4 Upgrades that Can Lower the Cost of Your Homeowners Insurance

4 Upgrades that Can Lower the Cost of
Your Homeowners Insurance

Opting for some voluntary upgrades not only reduces your risk, but it can also save you as much as 35 percent on your policy.

Image: Woman setting alarm with home security app on digital tablet

Home security upgrades like door sensors and centrally monitored systems can qualify you for protective device discounts.Hero Images / Getty Images

Homeowners insurance costs an average of $1,083 annually across the US — but that number varies widely from state to state. For example, annual premiums in Florida average $2,055, while policyholders in Oregon pay just $574.

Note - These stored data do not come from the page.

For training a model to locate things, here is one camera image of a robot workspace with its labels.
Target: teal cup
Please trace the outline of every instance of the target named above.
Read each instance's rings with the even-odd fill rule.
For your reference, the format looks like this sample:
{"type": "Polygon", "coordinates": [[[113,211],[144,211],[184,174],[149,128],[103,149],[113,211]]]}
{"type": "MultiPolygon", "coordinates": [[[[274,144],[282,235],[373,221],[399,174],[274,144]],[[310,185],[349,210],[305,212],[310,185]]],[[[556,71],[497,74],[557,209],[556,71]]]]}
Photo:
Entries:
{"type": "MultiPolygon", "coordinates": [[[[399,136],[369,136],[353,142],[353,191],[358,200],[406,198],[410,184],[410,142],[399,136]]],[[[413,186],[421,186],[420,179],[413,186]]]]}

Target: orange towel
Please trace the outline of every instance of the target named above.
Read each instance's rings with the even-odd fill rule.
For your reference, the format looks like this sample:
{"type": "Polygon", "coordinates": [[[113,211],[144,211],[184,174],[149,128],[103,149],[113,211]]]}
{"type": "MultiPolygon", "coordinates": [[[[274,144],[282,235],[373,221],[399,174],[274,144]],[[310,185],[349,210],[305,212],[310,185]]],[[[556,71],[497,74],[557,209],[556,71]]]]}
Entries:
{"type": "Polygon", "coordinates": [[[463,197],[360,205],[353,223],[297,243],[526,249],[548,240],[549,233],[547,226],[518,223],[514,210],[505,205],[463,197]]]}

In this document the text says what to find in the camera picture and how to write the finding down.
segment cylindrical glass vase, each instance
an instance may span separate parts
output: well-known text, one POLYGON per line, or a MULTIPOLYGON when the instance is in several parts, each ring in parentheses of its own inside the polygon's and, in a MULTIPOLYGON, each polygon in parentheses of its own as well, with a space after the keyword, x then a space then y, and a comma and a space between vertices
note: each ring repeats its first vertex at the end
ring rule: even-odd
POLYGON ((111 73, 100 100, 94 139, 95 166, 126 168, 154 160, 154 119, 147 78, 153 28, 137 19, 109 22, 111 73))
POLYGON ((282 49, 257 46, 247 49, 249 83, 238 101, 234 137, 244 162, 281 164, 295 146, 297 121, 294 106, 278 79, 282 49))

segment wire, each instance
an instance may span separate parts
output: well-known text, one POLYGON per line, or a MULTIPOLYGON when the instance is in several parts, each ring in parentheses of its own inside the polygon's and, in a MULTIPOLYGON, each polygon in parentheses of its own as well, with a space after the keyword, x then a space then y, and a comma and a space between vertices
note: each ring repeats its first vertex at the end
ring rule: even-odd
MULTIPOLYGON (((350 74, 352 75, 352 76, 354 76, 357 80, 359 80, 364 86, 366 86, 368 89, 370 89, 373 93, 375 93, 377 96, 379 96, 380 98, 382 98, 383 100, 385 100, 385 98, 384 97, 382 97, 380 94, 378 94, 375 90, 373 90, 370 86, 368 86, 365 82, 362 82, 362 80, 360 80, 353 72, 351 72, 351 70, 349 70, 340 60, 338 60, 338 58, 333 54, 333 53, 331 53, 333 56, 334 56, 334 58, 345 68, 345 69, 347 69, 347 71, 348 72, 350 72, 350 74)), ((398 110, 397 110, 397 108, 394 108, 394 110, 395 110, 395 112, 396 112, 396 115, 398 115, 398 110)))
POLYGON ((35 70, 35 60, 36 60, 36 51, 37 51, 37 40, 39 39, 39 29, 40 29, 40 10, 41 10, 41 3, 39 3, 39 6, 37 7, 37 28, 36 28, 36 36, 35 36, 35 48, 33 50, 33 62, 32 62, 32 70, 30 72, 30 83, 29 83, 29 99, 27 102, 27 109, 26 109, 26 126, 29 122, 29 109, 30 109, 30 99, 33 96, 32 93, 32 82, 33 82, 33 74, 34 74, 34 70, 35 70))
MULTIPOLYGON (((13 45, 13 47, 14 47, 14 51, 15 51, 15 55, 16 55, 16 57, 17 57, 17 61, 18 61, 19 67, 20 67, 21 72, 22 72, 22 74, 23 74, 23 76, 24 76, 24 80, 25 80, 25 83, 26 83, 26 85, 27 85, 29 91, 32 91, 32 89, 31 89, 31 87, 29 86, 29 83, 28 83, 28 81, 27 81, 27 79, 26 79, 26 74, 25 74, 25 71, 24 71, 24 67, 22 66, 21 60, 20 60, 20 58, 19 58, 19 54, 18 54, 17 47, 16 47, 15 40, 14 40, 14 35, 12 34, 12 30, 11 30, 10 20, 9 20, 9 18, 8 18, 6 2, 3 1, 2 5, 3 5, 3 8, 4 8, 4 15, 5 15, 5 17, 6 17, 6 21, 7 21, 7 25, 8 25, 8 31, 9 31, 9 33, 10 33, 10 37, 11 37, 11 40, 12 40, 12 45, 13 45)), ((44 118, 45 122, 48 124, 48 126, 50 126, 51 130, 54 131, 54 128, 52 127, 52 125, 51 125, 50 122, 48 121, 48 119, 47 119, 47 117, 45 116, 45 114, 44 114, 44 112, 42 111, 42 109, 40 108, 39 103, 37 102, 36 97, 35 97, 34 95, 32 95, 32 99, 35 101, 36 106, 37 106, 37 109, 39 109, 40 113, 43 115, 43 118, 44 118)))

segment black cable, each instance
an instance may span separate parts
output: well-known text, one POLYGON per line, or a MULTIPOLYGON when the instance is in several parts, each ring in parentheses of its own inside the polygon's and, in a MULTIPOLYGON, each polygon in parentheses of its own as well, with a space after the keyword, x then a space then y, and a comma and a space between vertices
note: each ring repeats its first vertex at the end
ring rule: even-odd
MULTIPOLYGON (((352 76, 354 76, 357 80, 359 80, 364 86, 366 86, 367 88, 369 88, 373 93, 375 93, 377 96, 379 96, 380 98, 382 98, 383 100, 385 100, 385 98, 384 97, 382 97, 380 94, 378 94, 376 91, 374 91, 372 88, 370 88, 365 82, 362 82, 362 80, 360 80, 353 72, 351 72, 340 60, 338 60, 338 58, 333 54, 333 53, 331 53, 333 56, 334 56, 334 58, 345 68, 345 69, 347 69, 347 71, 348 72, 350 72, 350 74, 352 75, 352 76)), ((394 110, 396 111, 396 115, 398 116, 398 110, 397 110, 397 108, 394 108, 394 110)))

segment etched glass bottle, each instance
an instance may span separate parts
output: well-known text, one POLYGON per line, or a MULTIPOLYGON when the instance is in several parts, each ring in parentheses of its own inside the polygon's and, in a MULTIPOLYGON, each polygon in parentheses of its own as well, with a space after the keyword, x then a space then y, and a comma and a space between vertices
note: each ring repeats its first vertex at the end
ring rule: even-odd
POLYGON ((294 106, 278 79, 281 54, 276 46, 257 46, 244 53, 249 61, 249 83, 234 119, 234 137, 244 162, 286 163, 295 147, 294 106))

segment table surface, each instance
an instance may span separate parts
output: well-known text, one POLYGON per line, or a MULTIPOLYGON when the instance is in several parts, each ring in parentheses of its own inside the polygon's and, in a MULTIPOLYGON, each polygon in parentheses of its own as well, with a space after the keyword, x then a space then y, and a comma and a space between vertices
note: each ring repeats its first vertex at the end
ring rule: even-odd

It’s difficult to nail down exact policy pricing because multiple factors go into your specific calculation, says Angela Orbann, vice president of personal insurance products at Travelers Insurance. Which state you live in is a big one — coastal homes come with different risks than those located in the Midwest, for example — but your insurer will also consider the size, age and characteristics of your house, prior losses and features that qualify you for discounts or credits.

Insurance companies offer policy discounts in the form of credits or reduced premiums for home upgrades that could minimize the need to file a claim as well as the dollar amount paid out for claims that do come through. Basically, it costs insurers less to reduce premium prices than it does to pay for damages and losses.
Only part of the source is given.